_HOW TO COMPLETE THIS TASK:_
The answer should consist of the full listing below, repeated exactly and free of pictures.
[[ TASK INPUT open ]]
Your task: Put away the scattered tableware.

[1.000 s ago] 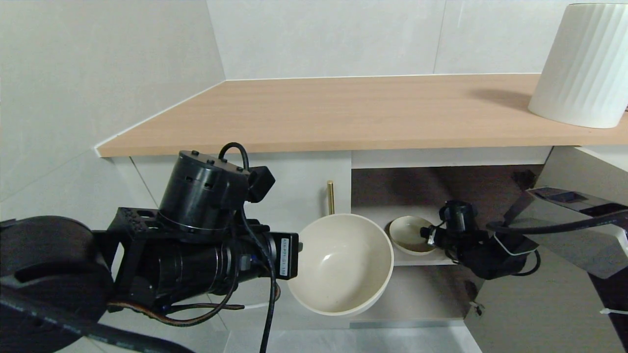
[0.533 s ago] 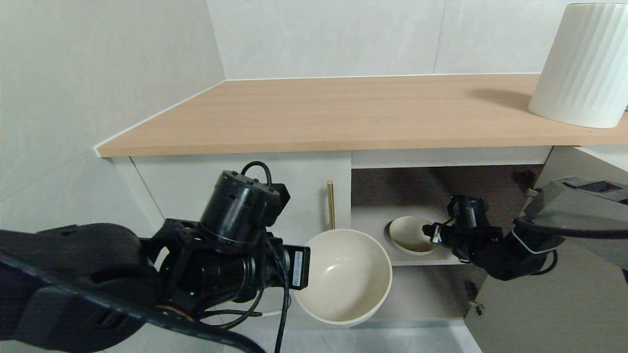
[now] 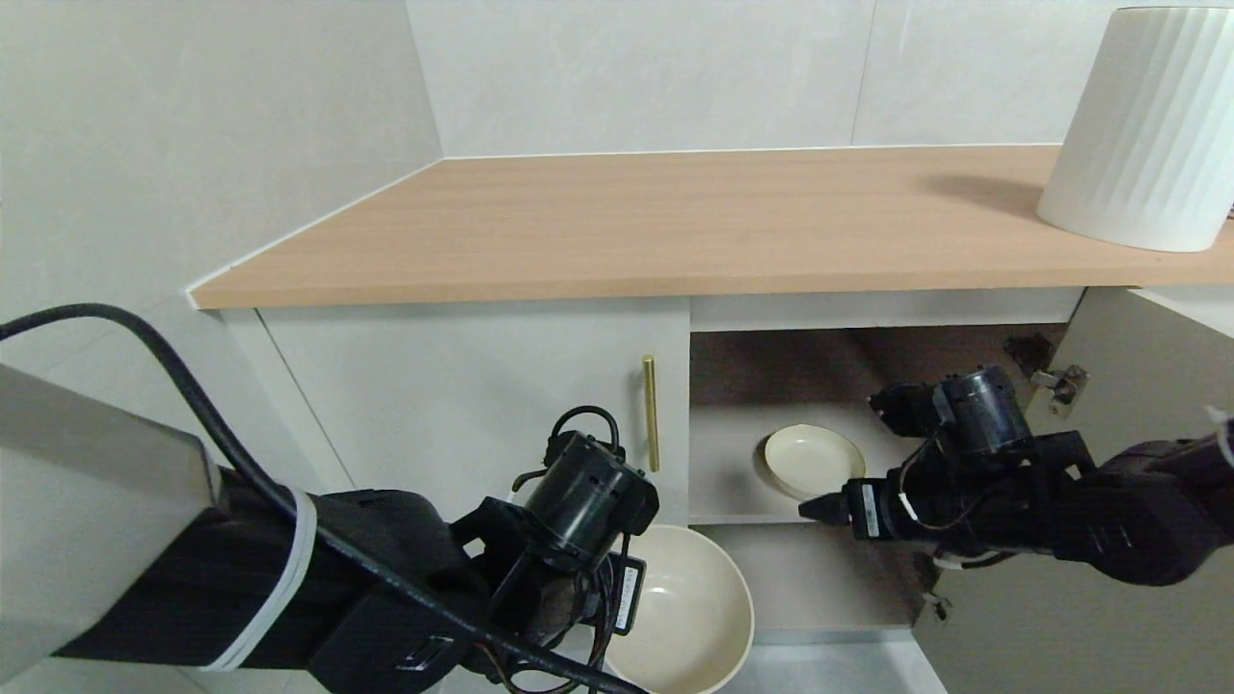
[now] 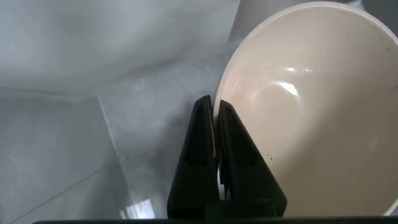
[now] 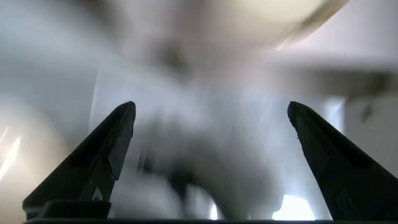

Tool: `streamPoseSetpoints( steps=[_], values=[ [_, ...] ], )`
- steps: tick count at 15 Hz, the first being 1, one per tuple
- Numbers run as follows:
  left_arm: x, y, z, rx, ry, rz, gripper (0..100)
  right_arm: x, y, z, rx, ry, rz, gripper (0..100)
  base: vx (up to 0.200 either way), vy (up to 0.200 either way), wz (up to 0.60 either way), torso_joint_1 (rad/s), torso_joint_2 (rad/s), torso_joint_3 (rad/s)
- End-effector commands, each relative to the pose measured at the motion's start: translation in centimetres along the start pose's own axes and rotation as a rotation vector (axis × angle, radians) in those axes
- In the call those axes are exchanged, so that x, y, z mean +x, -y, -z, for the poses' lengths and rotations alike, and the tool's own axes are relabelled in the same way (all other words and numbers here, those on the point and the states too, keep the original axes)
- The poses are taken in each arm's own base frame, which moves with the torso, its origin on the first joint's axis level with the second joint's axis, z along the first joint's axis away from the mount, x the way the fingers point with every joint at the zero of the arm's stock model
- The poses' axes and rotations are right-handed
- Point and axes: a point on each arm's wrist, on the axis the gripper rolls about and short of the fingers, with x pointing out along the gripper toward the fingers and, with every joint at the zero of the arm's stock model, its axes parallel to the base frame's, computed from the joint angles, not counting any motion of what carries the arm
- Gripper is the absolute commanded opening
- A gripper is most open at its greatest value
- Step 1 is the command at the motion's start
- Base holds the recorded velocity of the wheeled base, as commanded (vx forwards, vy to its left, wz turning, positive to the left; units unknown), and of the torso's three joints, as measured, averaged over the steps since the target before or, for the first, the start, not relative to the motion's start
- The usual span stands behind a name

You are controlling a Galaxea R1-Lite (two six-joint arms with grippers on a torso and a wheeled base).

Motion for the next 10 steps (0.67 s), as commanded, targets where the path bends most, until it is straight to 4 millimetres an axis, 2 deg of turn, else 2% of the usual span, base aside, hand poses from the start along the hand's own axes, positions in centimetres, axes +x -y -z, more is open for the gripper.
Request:
streamPoseSetpoints(
  steps=[1, 4, 10],
  values=[
    [0.6, 0.3, 0.4, 0.012, -0.020, -0.005, 0, -4.2, -2.7, 0.5, -0.101, 0.010, -0.101, 100, 0.000, 0.000, 0.00, 0.000, 0.00, 0.000],
    [0.4, 0.9, 0.6, 0.026, -0.017, 0.010, 0, -3.9, -4.3, 2.2, -0.150, -0.074, -0.162, 100, 0.000, 0.000, 0.00, 0.000, 0.00, 0.000],
    [-0.7, 1.6, 0.4, 0.030, 0.014, 0.042, 0, -1.0, -5.2, 3.7, -0.166, -0.171, -0.167, 100, 0.000, 0.000, 0.00, 0.000, 0.00, 0.000]
  ],
)
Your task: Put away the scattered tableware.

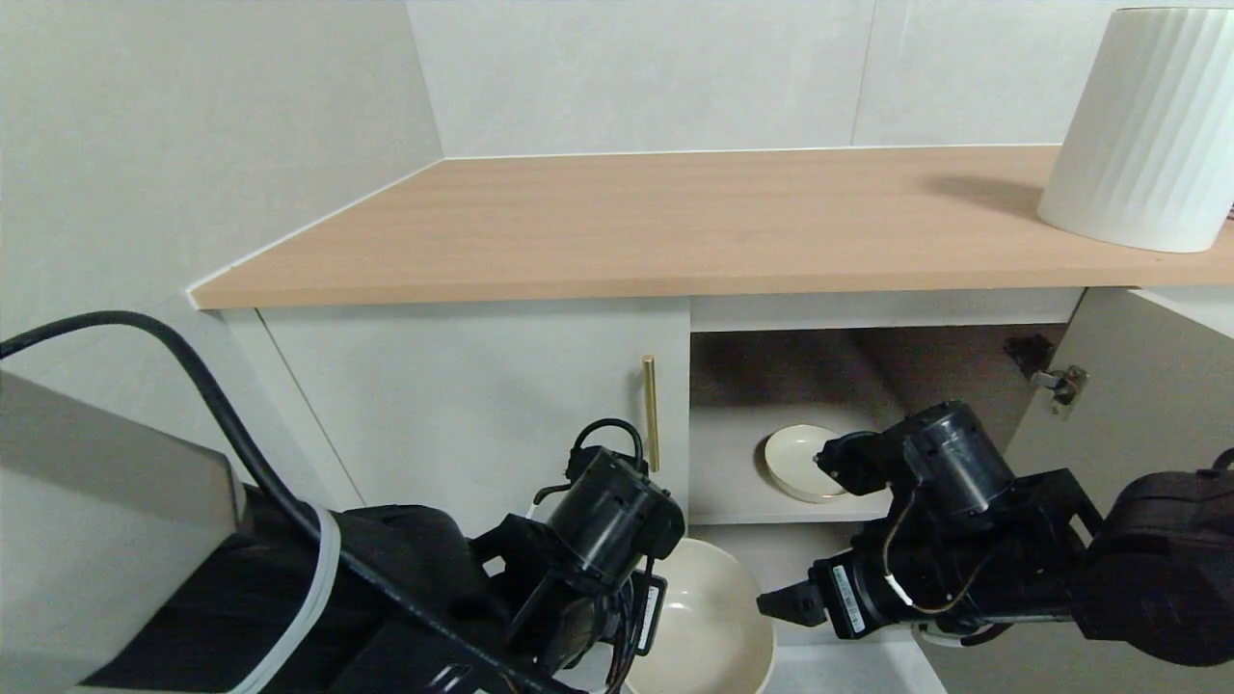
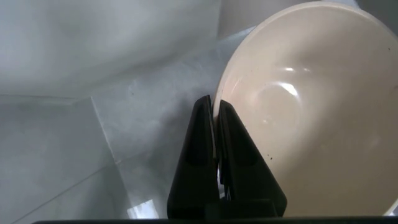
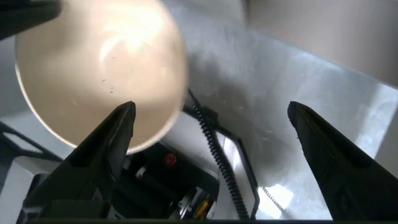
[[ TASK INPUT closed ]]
_WRITTEN RESPONSE:_
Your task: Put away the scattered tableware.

[1.000 s ago] 
[0.533 s ago] 
[now] 
[now] 
[now] 

Tool: `streamPoseSetpoints( steps=[_], values=[ [_, ...] ], )`
- steps: tick count at 15 Hz, the first being 1, one per tuple
- Numbers run as follows:
  left_arm: x, y, z, rx, ry, rz, gripper (0..100)
  right_arm: x, y, z, rx, ry, rz, gripper (0..100)
  base: vx (up to 0.200 either way), vy (up to 0.200 either way), wz (up to 0.60 either way), torso_joint_1 (rad/s), torso_joint_2 (rad/s), torso_joint_3 (rad/s)
- End-effector commands, each relative to the pose measured at the motion's start: translation in centimetres along the start pose's own axes and rotation as a rotation vector (axis × angle, radians) in those axes
- In the call those axes are exchanged, so that x, y, z mean +x, -y, -z, for the poses' lengths and rotations alike, and the tool's own axes are relabelled in the same way (all other words and numbers here, those on the point and the states too, keep the original axes)
- The poses are taken in each arm's own base frame, which moves with the torso, its origin on the first joint's axis level with the second joint's axis, z along the first joint's axis away from the mount, x the way the fingers point with every joint at the zero of the arm's stock model
- The poses' axes and rotations are right-handed
- Point and axes: a point on each arm's wrist, on the axis the gripper rolls about and short of the fingers, with x pointing out along the gripper toward the fingers and, with every joint at the zero of the arm's stock model, its axes parallel to the base frame's, computed from the joint angles, not counting any motion of what carries the arm
- Gripper is the absolute commanded opening
- A gripper is most open at its greatest value
- Step 1 is the command at the motion's start
- Base holds the recorded velocity of the wheeled base, as commanded (vx forwards, vy to its left, wz turning, positive to the left; units unknown), and of the torso's three joints, as measured, averaged over the steps since the target before or, for the first, the start, not relative to the motion's start
- The usual span stands behind a name

You are controlling a Galaxea R1-Lite (two six-joint arms with grippers on a torso and a wheeled base).

Motion for the next 10 steps (0.67 s), as commanded, targets where the path bends most, until it is straight to 4 millimetres an axis, 2 deg of turn, else 2% of the usual span, base aside, hand poses from the start along the hand's own axes, positions in centimetres, axes +x -y -z, more is open for the gripper.
Request:
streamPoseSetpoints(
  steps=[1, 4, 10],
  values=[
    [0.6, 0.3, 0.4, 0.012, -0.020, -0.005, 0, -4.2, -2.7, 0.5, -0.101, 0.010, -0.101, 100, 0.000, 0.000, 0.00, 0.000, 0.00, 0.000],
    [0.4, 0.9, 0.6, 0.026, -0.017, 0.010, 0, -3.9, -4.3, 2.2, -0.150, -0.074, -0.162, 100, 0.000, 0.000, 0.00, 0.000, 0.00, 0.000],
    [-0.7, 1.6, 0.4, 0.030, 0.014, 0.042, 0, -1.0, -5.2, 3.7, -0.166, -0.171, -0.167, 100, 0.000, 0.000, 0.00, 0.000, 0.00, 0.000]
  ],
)
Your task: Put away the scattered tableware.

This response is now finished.